Defying Defiance

24 01 2009

defiance

Liev Schreiber (l.) is alternately sparky and taciturn, a bearish grumbler.  Daniel Craig (r.) is alternately catatonic and taciturn, a grizzled moper.  They are brothers, who, along with their younger siblings (Jamie Bell and George MacKay) lead a band of courageous but tortured Jews from various town in the Byelorus into safety in the forests in the early days of the 1940s.  This film intends to be revealing and fresh in its take on the Nazi problem, but in the hands of the formula-addicted Edward Zwick the film quickly becomes a steaming soup cauldron containing bits of Exodus, Fahrenheit 451, The Diary of Anne Frank, Fiddler on the Roof, and, of course, Schindler’s List, not to mention Saving Private Ryan and countless other anodyne recapitulations of the gray-suited Nazi troupe motoring through history and mowing down anyone touching, friendly, and civilized in their path.

It is especially disarming to see scenes cut short, in the manner of a television series, and an almost total lack of tension between characters among the forestial Jews.  One dissenter is clearly a roughian and a slob and he’s quickly shot by the leader (Craig) when he tries to mutiny.  (No conflict permitted here that might obfuscate the greater opposition between unfeeling Nazi pigs and Jewish victims.)  And even more troubling, even angering, is James Newton Howard’s rip-off of John Williams’s rip-off of Sheldon Harnick’s violin motif from Fiddler.  That the forlorn and tramatized Jew must once again be symbolized by the plaintive elegies of a solo violin (here played, predictably, by Joshua Bell), no matter how beautiful these may be, and they typically are, suggests a failure of invention, and worse, a packaging of the Holocaust theme by Hollywood into a neat set of icons and configurations that mock the horrendous truth of what real victims suffered and real survivors lived through.  At once sickening instant the youngest brother stumbles upon a mass grave in the forest, a kind of meandering pink river that is actually a trench filled with naked bodies.  But Zwick and cinematographer Eduardo Serra cheat the situation, and the history that the situation refers to, by performing one of the truly mammoth focus pulls in cinematic history, so that the boy almost immediately seems to be having some kind of  hallucinogenic experience.

Craig is rather interesting to watch.  One is looking hard to see whether as the scenes skip by he will prove that he is not quintessentially James Bond and, in truth, almost from the start, he does.  He is properly purposive, haggard, and sympathetic, and the intended “realism” of the situation (as opposed to the glamorous fantasy of Bond) pushes him to new limits, often quiet ones.  Yes, he can act, but the Russianized English slips once or twice too often into Scottish brogue.  Schreiber is much better, even in his pronunciation of lines in Russian—which, prospective viewers should know, are legion in this film:  more than half of it requires subtitles.

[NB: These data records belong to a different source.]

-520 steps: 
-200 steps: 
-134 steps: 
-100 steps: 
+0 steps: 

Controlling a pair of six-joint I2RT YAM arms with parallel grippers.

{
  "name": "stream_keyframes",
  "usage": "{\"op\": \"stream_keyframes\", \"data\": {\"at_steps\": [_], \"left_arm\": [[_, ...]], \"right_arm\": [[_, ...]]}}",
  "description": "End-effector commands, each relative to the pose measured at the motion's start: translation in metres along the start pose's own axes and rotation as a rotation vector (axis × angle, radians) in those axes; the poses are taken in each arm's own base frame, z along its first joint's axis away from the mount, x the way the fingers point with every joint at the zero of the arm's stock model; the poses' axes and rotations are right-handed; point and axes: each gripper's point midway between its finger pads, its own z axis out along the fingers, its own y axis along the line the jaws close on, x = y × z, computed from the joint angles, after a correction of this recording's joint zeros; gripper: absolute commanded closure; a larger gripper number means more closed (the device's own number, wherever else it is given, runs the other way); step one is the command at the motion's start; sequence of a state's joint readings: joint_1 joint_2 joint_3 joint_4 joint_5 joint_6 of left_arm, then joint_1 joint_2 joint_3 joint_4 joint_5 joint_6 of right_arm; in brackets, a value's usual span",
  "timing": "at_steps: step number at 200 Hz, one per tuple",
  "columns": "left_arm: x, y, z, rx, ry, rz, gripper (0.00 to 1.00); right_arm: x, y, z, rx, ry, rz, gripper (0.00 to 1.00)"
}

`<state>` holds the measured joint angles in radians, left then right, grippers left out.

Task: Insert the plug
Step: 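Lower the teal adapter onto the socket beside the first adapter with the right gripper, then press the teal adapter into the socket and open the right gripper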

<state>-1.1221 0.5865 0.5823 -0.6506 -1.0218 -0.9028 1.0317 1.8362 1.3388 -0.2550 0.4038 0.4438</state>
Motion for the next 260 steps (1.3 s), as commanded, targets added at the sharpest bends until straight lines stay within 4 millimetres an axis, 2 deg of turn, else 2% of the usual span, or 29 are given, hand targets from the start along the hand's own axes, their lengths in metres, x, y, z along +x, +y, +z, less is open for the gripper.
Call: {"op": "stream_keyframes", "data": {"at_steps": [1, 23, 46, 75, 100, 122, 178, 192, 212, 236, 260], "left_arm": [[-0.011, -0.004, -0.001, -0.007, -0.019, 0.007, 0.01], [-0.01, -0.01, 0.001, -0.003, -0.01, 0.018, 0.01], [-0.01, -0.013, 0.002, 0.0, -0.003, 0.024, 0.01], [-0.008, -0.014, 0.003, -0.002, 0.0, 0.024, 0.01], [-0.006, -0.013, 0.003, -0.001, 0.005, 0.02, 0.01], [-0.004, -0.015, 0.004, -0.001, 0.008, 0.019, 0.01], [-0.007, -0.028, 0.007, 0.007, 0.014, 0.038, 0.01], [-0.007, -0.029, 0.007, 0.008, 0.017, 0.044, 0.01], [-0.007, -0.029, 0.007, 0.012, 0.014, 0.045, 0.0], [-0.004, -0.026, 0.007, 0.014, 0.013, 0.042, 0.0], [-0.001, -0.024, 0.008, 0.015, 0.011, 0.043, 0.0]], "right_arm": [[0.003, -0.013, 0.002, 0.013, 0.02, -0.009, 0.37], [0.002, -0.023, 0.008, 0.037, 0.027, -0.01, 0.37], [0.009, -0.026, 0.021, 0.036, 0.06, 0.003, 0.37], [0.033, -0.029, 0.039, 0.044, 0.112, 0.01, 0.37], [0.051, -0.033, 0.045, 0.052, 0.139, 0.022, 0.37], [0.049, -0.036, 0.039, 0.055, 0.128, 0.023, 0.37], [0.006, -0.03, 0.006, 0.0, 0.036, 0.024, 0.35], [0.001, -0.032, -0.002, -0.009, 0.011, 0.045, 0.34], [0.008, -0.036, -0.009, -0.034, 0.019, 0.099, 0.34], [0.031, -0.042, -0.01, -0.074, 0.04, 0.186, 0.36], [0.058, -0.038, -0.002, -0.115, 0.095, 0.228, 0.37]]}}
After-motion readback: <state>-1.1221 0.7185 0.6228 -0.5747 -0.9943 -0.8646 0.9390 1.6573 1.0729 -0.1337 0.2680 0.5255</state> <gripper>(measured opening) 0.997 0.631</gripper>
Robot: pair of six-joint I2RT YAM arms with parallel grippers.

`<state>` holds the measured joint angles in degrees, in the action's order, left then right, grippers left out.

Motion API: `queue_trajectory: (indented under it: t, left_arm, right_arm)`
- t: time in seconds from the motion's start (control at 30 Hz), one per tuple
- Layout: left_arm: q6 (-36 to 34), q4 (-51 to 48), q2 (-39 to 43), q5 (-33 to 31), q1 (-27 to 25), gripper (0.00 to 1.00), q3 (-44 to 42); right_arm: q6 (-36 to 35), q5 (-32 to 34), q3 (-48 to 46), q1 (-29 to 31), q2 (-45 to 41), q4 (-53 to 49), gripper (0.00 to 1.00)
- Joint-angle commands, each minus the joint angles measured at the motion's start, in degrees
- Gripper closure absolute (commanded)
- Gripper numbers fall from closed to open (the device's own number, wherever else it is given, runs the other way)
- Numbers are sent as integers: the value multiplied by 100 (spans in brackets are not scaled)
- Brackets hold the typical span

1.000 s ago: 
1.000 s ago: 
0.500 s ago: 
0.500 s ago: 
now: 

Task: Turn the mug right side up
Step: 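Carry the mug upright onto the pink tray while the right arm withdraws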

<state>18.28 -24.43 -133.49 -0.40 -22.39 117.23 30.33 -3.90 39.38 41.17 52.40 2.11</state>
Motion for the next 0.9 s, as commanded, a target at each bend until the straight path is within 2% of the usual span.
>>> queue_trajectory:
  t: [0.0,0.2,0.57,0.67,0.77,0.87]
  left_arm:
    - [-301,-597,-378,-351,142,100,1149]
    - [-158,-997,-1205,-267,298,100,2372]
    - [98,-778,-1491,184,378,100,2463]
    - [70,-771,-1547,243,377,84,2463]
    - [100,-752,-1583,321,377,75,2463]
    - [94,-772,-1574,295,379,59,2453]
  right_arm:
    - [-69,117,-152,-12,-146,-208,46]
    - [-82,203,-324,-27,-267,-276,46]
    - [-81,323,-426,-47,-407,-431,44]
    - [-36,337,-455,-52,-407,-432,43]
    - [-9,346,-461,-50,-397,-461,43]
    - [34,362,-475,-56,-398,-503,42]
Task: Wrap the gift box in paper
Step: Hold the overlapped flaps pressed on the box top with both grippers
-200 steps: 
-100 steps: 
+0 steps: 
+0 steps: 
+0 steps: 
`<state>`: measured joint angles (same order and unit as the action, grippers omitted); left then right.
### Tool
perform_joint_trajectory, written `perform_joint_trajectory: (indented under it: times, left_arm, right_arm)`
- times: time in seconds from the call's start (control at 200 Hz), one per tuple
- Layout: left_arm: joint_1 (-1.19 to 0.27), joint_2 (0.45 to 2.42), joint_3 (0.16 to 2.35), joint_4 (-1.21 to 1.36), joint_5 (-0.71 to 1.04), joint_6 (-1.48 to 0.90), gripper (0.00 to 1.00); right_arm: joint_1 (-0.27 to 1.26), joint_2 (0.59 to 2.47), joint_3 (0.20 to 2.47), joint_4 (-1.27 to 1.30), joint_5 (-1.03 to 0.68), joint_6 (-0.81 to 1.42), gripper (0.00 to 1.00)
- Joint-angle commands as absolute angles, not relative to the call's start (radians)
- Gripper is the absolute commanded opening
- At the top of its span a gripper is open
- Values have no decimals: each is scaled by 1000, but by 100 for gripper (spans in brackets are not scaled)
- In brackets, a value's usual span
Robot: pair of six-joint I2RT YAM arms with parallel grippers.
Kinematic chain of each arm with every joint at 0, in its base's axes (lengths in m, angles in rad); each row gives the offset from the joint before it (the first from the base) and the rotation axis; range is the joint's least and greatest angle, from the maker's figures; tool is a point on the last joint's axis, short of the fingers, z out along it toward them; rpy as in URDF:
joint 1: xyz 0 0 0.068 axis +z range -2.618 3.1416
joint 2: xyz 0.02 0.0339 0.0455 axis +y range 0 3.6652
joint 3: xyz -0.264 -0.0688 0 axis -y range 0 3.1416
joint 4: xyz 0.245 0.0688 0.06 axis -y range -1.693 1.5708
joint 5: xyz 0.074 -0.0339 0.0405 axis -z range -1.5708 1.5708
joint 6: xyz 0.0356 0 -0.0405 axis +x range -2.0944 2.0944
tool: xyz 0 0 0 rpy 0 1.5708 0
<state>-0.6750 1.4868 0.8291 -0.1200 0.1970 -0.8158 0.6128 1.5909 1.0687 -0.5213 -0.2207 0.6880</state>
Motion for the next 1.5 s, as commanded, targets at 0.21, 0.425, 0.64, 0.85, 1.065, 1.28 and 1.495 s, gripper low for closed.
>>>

In the end we find those sweet little credit cards that inform us what happened in “real life” to our characters.  The eldest brothers ended up running a business in America.  The older teen went off fighting and died a few years later.  Of the youngest, bizarrely, we learn absolutely nothing, as though just like the mass grave he witnessed he simply became a blur and disappeared.  This film was designed to achieve one principal effect, and, rather relentlessly, it does:  to show the world that Jews don’t just stand there and take it, that they can fight back, that when provoked they, too, can be vicious.  Given that anti-semitism is alive and well, and that some anti-semites harbor very negative thoughts indeed, this is not a bad message for Zwick to be sending.  But it would be so much more credible, and even thought-provoking, without that wretched violin.